* [WORK REQUIRED]: Take the records below and retype them line by line, from the first line through the one containing "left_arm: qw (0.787"; stop there.

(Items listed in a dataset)
────────
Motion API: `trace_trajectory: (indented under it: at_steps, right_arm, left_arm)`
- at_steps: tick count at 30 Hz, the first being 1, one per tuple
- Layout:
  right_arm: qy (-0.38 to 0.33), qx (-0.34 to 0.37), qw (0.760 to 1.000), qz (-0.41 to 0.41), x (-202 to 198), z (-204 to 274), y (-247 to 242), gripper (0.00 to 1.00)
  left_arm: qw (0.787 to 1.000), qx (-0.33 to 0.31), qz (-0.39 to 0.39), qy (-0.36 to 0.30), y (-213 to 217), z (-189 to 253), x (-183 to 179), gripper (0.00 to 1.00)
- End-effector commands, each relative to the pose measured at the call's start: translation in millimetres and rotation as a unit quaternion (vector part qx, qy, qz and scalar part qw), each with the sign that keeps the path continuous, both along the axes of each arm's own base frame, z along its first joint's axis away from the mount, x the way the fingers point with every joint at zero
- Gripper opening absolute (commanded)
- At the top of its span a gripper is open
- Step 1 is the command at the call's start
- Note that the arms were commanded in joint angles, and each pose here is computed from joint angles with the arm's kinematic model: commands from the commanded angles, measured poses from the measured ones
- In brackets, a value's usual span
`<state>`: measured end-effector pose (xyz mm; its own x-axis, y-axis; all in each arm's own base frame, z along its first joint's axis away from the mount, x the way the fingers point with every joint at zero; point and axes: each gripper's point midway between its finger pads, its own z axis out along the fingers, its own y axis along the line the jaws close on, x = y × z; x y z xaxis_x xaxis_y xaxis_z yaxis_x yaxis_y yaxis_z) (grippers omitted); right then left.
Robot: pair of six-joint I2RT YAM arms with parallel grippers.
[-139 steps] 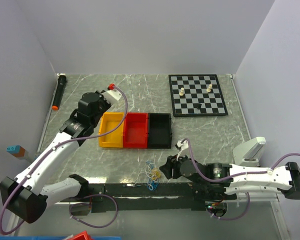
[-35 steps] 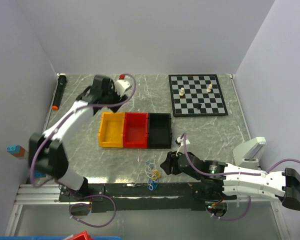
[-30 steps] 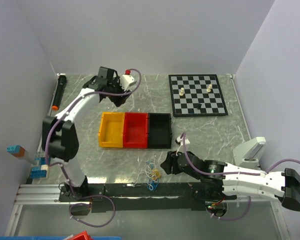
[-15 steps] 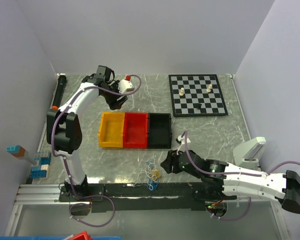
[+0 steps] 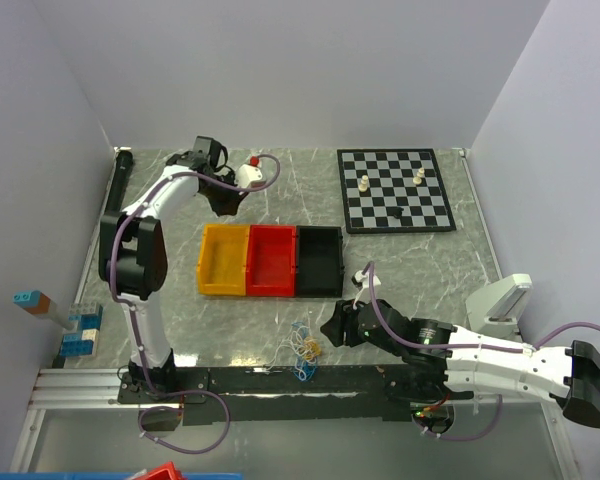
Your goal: Untangle the cables
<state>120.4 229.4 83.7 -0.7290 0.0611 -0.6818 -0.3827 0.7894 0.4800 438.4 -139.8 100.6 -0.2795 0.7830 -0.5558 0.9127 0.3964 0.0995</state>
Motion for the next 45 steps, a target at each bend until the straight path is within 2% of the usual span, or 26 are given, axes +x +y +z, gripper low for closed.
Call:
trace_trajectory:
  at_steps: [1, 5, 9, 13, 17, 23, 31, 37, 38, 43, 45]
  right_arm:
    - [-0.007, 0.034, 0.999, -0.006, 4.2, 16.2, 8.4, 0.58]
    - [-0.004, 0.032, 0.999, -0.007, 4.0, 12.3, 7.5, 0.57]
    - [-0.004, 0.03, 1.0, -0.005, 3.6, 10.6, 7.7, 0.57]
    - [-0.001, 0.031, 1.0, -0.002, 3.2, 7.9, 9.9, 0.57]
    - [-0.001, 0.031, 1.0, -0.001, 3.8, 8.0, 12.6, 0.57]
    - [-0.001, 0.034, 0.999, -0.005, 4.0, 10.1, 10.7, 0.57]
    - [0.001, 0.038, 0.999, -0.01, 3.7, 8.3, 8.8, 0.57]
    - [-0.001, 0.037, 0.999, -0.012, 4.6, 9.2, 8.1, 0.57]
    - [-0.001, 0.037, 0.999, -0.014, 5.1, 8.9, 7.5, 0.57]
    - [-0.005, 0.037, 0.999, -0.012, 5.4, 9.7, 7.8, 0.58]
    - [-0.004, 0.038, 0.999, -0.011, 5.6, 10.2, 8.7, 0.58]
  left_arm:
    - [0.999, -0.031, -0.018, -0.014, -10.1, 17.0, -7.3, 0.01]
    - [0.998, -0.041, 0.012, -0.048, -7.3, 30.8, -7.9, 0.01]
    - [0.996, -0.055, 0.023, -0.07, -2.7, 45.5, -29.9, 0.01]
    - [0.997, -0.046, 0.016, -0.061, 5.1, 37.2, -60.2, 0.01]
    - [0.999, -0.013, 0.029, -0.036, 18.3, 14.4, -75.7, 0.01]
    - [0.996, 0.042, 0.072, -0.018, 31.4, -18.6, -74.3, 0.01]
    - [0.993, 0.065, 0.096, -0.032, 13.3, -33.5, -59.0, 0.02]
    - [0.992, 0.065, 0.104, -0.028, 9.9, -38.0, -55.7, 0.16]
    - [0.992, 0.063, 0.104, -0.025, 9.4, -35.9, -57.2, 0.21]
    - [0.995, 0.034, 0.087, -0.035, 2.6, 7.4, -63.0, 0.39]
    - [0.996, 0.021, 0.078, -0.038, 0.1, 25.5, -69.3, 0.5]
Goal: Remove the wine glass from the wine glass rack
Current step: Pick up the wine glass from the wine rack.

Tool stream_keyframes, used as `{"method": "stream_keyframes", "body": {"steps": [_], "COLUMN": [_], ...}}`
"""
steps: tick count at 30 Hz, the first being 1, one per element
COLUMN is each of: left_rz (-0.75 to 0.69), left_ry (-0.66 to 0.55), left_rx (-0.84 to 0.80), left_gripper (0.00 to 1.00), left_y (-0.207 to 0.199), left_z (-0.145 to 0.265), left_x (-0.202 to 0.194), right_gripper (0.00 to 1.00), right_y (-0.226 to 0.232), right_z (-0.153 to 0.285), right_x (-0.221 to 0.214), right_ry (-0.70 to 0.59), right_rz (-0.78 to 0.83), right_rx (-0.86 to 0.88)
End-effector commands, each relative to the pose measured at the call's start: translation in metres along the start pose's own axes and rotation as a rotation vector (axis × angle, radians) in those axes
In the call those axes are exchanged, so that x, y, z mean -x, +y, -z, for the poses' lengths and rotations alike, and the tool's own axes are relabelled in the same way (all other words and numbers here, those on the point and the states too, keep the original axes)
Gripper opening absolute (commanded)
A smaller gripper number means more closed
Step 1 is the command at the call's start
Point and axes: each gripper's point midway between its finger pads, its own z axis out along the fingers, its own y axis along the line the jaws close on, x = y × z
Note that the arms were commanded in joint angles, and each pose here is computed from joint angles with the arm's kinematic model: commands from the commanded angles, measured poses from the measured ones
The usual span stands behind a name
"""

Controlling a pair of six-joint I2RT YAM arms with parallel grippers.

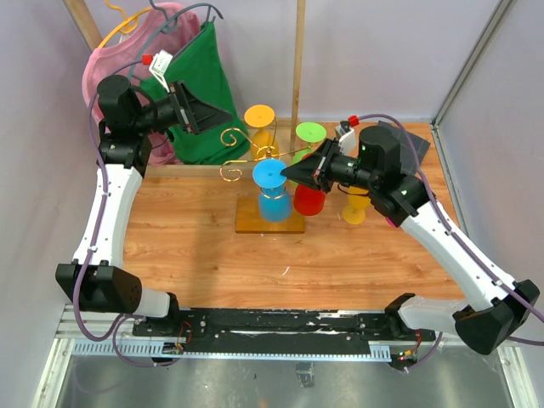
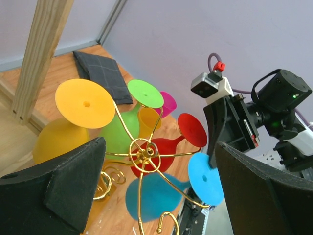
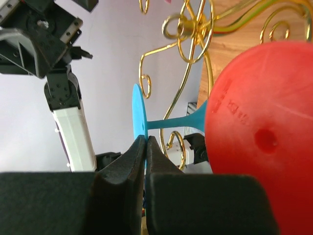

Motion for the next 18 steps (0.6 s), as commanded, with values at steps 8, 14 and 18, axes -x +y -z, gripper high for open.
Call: {"method": "stream_keyframes", "body": {"steps": [8,14,18], "left_rz": [-0.046,-0.043,-0.038], "left_ry": [0.002,0.002,0.001], "left_rx": [-0.033,-0.031,-0.032], "left_gripper": [0.99,0.99,0.99], "left_y": [-0.019,-0.018,-0.017], "left_z": [0.005,0.005,0.004], "left_x": [0.003,0.002,0.003], "right_gripper": [0.01,0.01,0.01], "right_y": [0.018,0.017,0.019], "right_z": [0.028,0.033,0.039], "right_x": [0.037,0.033,0.031], "right_ry": [-0.102,-0.101,-0.106], "right_rz": [0.066,0.056,0.054], "right_rx": [0.029,0.029,0.029]}}
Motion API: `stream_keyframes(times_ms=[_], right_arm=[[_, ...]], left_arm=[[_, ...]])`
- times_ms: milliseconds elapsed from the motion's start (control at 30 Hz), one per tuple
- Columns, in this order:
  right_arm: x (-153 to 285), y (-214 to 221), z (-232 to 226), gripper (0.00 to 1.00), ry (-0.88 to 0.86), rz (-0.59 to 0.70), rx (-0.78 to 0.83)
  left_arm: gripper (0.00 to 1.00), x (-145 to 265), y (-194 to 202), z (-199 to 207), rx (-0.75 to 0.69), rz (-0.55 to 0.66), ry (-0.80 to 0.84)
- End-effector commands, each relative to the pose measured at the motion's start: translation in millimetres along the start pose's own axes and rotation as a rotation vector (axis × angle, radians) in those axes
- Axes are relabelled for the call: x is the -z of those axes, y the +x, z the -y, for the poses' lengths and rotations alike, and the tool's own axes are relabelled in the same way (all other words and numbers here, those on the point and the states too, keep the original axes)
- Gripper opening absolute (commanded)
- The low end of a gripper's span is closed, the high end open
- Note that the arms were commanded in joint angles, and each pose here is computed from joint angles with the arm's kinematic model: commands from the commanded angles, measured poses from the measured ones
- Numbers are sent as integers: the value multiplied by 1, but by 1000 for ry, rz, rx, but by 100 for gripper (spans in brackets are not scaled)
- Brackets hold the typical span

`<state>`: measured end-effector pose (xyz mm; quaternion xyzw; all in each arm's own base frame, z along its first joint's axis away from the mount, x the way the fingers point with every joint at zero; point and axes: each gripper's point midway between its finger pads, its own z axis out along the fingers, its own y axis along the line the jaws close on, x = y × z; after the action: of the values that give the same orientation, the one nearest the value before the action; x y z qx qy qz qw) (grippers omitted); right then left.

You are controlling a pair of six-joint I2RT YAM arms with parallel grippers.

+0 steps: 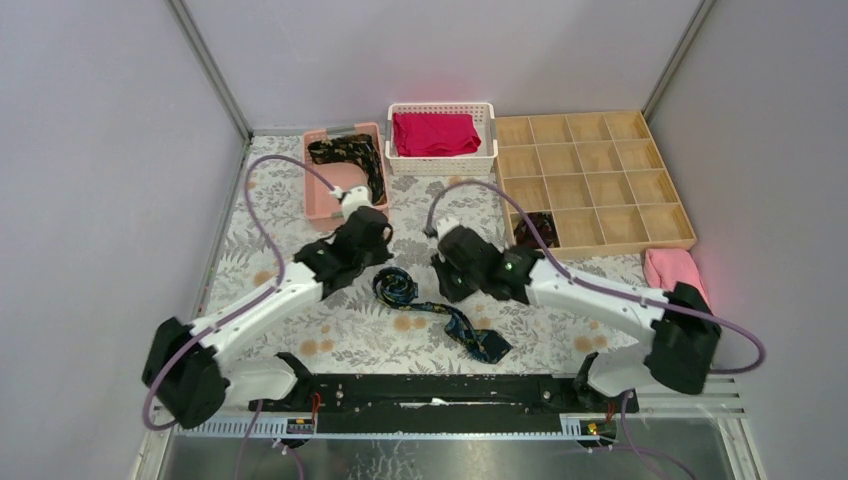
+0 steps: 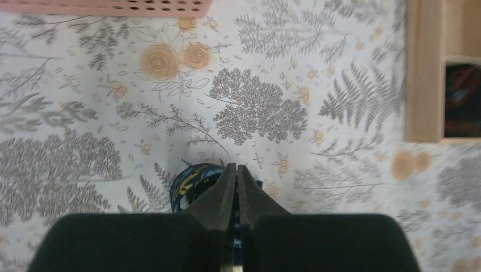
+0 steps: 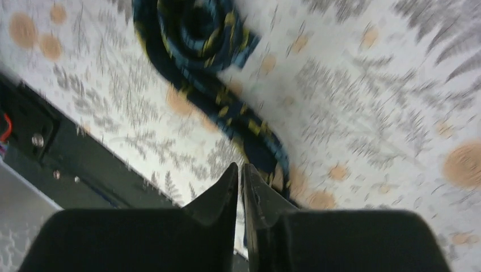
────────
* [ANSWER TO THIS PROBLEM]:
Motion API: `trace_trajectory: (indented under it: at_steps, right_arm, left_arm)`
- at_steps: tick count at 30 Hz, the first being 1, one per tuple
- Layout:
  right_arm: qy (-0.38 to 0.33), qx (-0.34 to 0.37), qw (0.760 to 1.000), qz (-0.41 to 0.41), x (-202 to 198), z (-204 to 274), y (-247 to 242), gripper (0.00 to 1.00)
  left_arm: qw (0.787 to 1.000), qx (-0.33 to 0.31), qz (-0.39 to 0.39), qy (-0.36 to 0.30), y (-213 to 217), z (-189 to 253), x (-183 to 179), gripper (0.00 to 1.00)

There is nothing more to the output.